Pen and Sword (2021) h/b 173pp £19.99 (ISBN 978152676 572 7)
‘New book hints 5,500 soldiers that vanished off the face of the earth were massacred after being sent south from York to suppress rebelling Britons.’ Mail On Line, 29/1/21
So at last it’s all explained. We can stop worrying about the fate of the IX and sleep peacefully. But this headline is more important than might at first be thought. In many ways it sums up the problem for historians and archaeologists of the IX, because not only does it report speculation as fact, it refers to a conclusion that the author actually rejects in the book under review. We have, it seems, generated such an amount of conjecture that almost anything can be presented as though it had some value. For this reason E.’s book is to be applauded. His approach is simple: what do we know, and from that, what can we conclude? But such fine intentions give way almost immediately the facts are examined, because that examination leads inexorably to conjecture.
E. presents four scenarios for our consideration, along with all we can say for sure about each scenario:
- Rosemary Sutcliffe was right! The IX was wiped out in the far north by attacking tribesmen.
- In the mid-120s AD there was a violent revolution in London, with extensive, intentional burning, and much destruction (many skulls have been found). Subsequently a heavily defended fort was built to warn against any such repeated activity. But what had the IX done in that war?
- Subsequent to all this kerfuffle, a tile stamp appears at a fort in Nijmegem showing LEG VIIII. Wars across the northern frontier follow.
- Later Parthian and Jewish wars were mightily destructive of Roman personnel in the area. Was the IX there?

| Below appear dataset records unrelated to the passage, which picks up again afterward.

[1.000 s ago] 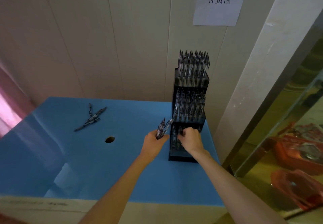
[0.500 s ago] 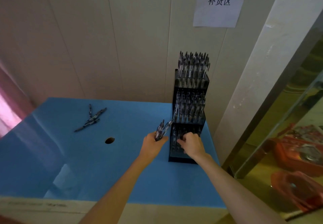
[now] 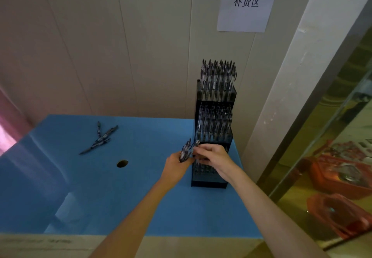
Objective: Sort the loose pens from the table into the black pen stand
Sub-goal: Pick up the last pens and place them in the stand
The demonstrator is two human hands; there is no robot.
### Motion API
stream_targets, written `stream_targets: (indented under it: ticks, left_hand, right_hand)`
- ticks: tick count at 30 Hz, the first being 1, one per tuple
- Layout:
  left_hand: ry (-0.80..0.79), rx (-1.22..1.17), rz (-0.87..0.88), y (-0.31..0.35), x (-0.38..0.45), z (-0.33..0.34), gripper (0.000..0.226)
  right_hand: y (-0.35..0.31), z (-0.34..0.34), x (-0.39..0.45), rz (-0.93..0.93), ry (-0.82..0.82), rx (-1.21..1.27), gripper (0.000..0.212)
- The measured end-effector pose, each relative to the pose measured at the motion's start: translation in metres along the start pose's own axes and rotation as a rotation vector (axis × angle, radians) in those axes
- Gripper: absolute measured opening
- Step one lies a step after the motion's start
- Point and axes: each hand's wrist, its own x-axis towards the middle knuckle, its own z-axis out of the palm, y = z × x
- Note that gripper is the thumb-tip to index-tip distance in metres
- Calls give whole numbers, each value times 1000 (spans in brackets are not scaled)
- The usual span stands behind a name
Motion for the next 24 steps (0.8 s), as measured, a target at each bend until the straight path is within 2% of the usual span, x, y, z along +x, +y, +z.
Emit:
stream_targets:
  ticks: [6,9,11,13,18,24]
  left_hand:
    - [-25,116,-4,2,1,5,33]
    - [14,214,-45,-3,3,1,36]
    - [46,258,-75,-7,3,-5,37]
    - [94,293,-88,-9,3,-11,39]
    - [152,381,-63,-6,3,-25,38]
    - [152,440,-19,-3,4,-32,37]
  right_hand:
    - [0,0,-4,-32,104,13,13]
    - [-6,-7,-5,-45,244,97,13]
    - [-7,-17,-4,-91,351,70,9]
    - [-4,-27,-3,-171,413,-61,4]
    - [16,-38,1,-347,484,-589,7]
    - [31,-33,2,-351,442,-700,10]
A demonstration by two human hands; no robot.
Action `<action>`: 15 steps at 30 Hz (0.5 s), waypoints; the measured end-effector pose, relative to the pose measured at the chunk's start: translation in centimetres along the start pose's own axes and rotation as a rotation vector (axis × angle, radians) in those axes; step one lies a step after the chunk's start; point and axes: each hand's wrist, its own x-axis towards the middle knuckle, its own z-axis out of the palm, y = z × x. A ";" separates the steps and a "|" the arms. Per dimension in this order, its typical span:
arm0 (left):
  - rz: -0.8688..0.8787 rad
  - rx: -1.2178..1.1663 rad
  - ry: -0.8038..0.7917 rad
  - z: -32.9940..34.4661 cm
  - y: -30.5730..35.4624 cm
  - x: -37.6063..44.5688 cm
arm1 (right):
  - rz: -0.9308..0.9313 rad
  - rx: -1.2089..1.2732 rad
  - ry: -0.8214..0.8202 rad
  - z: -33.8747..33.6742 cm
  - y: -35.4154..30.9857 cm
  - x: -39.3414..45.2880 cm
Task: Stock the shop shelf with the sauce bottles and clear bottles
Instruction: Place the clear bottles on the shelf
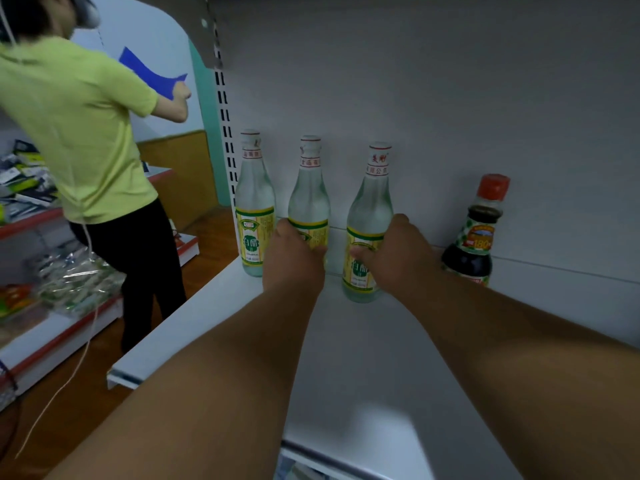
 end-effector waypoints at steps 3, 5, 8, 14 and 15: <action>-0.005 0.003 -0.024 -0.4 -0.1 0.2 | 0.003 0.022 0.008 0.3 -0.1 0.2; -0.009 0.013 -0.052 -0.6 -0.1 0.4 | -0.003 0.016 0.013 0.4 0.0 0.3; -0.012 0.024 -0.095 -1.0 -0.1 0.8 | -0.003 0.025 0.003 0.4 -0.1 0.4; -0.034 0.026 -0.168 -1.6 0.3 0.5 | 0.070 0.008 -0.020 -0.1 -0.1 -0.9; -0.030 0.019 -0.164 -1.8 0.2 0.0 | 0.077 -0.013 -0.014 -0.3 -0.1 -1.5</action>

E. knows fine well, and admits as such, that in each case he relies on speculation to conclude, though based on the best of our current state of knowledge. It must be said, however, that no conclusion has been offered that is untroubled by inconvenient evidence. It should also be noted that E. chooses largely to leave prosopography out of consideration, even though the ongoing epigraphic records of individual careers looks promising.
The highlight of the book is certainly the events of the mid 120s, from Dominic Perring’s 2017 report of his London excavations, with its proposal of a Hadrianic War there. We need to know more, and perhaps, when we do, we can reconsider E.’s possible roles (note the plural) of the IX in that conflagration.
Meanwhile, E. is happier with a local solution. So we keep waiting.